|
「女体は哀しく ほか」
(にょたいはかなしく) 監督:稲垣浩 出演:乙羽信子 1957年
|
掲載日2001年03月16日 |
今月は見逃せない作品が多いので、まとめて紹介しよう。 “戦後公開された日本映画は全部見(てい)る” が人生の目標のあっしが言うんだから、下手な映画評論家の言うことよりよっぽど信用できるぞ。 「女体は哀しく」は、戦後間もなくの京都、島原遊郭を舞台にした物語で、監督は名匠、稲垣浩。
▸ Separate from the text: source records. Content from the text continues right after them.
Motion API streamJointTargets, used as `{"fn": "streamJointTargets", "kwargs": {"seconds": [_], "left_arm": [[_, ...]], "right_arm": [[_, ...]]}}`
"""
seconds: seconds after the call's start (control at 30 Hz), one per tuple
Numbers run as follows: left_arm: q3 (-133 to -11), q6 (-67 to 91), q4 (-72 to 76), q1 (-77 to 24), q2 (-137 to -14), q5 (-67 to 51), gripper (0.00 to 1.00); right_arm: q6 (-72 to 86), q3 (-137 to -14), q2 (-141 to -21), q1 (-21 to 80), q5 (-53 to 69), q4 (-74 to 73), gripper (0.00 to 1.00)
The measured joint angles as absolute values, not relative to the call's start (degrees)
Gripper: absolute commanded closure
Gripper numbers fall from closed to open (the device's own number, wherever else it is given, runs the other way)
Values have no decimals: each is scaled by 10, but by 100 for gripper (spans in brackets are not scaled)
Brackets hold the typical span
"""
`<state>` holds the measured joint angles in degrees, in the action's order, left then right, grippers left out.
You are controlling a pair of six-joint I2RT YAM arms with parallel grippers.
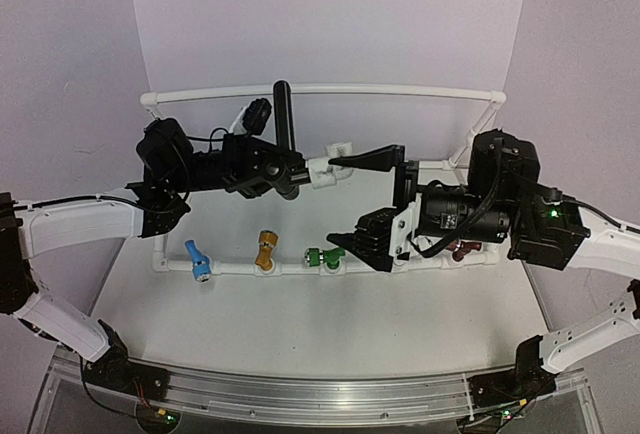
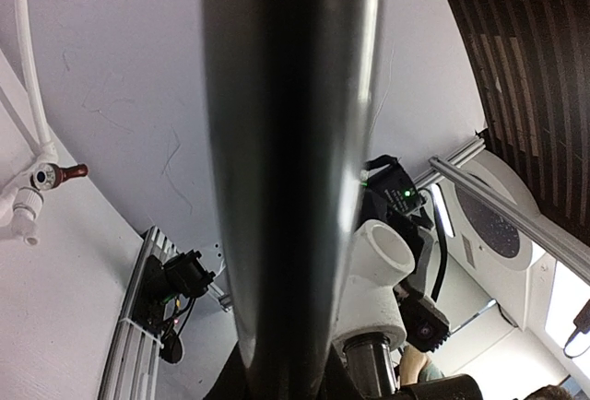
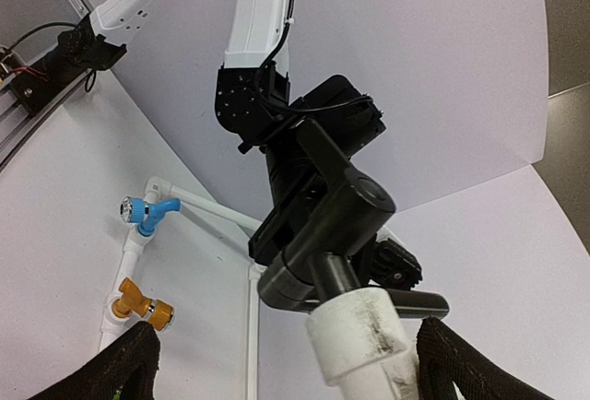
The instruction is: Install the water faucets
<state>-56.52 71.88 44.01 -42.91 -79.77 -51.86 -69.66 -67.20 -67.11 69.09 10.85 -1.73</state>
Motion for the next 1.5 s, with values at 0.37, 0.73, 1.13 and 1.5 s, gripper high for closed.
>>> {"fn": "streamJointTargets", "kwargs": {"seconds": [0.37,0.73,1.13,1.5], "left_arm": [[-564,699,405,-432,-798,-562,100],[-564,691,397,-434,-797,-603,100],[-575,704,416,-437,-798,-600,100],[-582,704,431,-442,-798,-568,100]], "right_arm": [[-717,-679,-676,688,105,-17,18],[-734,-679,-695,662,99,-29,28],[-734,-657,-702,645,127,-41,26],[-730,-648,-681,646,173,-61,21]]}}
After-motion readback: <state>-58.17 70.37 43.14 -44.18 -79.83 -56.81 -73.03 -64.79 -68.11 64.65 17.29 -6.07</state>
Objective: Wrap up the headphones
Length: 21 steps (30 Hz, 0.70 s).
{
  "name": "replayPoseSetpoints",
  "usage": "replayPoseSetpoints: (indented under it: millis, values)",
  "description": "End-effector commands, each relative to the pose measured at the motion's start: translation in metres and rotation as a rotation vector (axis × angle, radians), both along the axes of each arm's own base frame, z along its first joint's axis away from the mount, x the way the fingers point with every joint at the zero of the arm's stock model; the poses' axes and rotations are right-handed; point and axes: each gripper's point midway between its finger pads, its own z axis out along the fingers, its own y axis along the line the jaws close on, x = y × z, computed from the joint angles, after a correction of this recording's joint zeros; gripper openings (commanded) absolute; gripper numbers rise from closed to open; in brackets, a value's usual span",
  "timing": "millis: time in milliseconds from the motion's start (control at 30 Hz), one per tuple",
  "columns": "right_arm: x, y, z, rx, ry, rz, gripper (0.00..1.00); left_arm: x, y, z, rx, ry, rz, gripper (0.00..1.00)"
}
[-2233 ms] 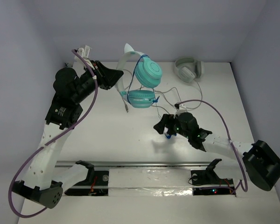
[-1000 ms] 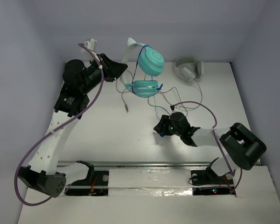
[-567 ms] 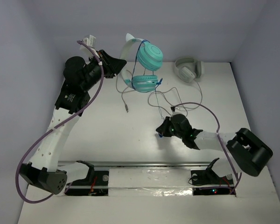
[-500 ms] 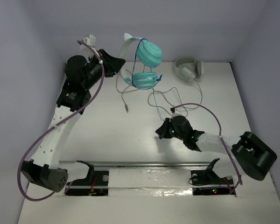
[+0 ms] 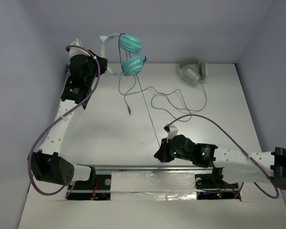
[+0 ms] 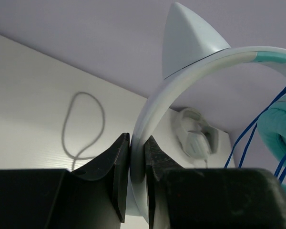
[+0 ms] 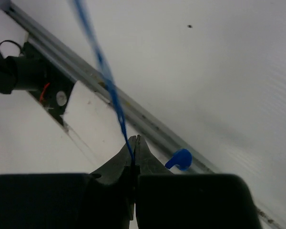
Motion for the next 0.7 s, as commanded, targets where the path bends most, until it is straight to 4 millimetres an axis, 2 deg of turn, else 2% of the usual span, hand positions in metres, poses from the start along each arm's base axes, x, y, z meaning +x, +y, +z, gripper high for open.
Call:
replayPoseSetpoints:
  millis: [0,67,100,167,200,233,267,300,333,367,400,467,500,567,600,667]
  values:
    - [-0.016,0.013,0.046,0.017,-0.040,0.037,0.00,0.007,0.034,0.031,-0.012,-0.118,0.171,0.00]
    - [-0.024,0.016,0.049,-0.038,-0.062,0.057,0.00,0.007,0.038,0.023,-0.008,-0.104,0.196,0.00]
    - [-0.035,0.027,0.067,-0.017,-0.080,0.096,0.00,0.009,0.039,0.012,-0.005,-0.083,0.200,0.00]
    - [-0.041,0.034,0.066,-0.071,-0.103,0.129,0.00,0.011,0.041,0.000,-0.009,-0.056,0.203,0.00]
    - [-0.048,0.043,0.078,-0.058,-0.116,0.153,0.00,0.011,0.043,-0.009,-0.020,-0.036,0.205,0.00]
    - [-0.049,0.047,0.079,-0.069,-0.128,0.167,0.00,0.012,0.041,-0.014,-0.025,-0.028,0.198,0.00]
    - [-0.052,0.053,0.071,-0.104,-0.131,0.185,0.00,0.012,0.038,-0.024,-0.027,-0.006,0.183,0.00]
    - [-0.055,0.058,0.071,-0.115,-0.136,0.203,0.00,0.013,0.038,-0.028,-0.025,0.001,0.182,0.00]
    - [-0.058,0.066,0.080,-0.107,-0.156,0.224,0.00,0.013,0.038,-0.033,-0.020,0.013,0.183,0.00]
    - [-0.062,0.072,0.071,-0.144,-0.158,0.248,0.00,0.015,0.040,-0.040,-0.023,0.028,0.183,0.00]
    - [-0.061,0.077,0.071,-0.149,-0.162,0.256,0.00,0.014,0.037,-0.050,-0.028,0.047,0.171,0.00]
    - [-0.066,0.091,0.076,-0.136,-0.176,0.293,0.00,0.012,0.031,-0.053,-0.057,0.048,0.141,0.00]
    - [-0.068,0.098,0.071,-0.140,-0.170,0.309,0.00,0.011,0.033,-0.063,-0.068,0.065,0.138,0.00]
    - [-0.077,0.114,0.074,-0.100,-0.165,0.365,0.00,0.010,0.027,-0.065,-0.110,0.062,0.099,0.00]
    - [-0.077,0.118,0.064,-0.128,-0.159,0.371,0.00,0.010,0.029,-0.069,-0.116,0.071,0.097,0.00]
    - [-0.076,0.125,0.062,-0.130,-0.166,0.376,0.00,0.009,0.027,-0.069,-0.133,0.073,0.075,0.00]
乙羽信子が太夫、玉袖に扮して好演を見せているほか、遊女たちがストライキをやったりして、時代を感じさせて面白い。しかし、原作は人情ものでホロッとさせて終わるのに、本作は悲劇になってしまっていて後味が悪いのがちょっと残念。 「鰯雲」は成瀬巳喜男監督初のカラー作品、おっと当時(1958年)は総天然色って言ったんだよね。東京近郊の農村を舞台に、複雑な人間関係を取材記者と戦争未亡人の愛を軸に叙情豊に描いた秀作。主役じゃないけど、水野久美がいいんだ。 余談だが、あっしの友人のライターが水野久美にインタビューしたときに、共通の話題を見つけようと昔見た映画を思い出して… “子供の頃「マタンゴ」(東宝変身人間シリーズ、水野久美はキノコ人間に変身しちゃうというカルト作なのだ)とか、怪獣映画に出演なさっているのを見てました!” と、言ったら思いっきりムッとされたそうだ。そりゃそうだっつうの。「マタンゴ」に罪はないし、あっしは大好きな作品だけど、美人女優がキノコの着ぐるみを着た作品を代表作のように言われたらねえ。あっしだったら “成瀬監督の「鰯雲」よかったですね” とさりげなく名作を話題にして、きっと好感を持たれたに違いない。 「続 社長三代記」は、膨大な社長シリーズの中で、唯一加東大介が社長に昇進する異色作。いつもの社長役の森繁久弥は女性問題で左遷されたという設定。森繁社長は他の作品で忙しかったのかしらん? で、いつもはまじめな重役の加東大介だけど、社長になったとたん森繁も真っ青のスケベ社長になってしまうのが、いかにも小市民てカンジで可笑しかった。 「大冒険」は、クレージー・キャッツ結成10周年を記念して製作された、スケールの大きなギャグ・アクション。Uボートにミサイルまで飛び出すスラップスティック特撮コメディー。しかも特撮は神様、円谷英二が担当している。壮大な夢を声高らかに歌っておいて、せこく落とす主題歌「大冒険マーチ」が素晴らしい。この曲、カラオケに入っていないのが残念だが、あっしの愛唱歌として個人的に後世に伝えているのだ。 というわけで、今回はオススメ揃いの編成に座布団一枚!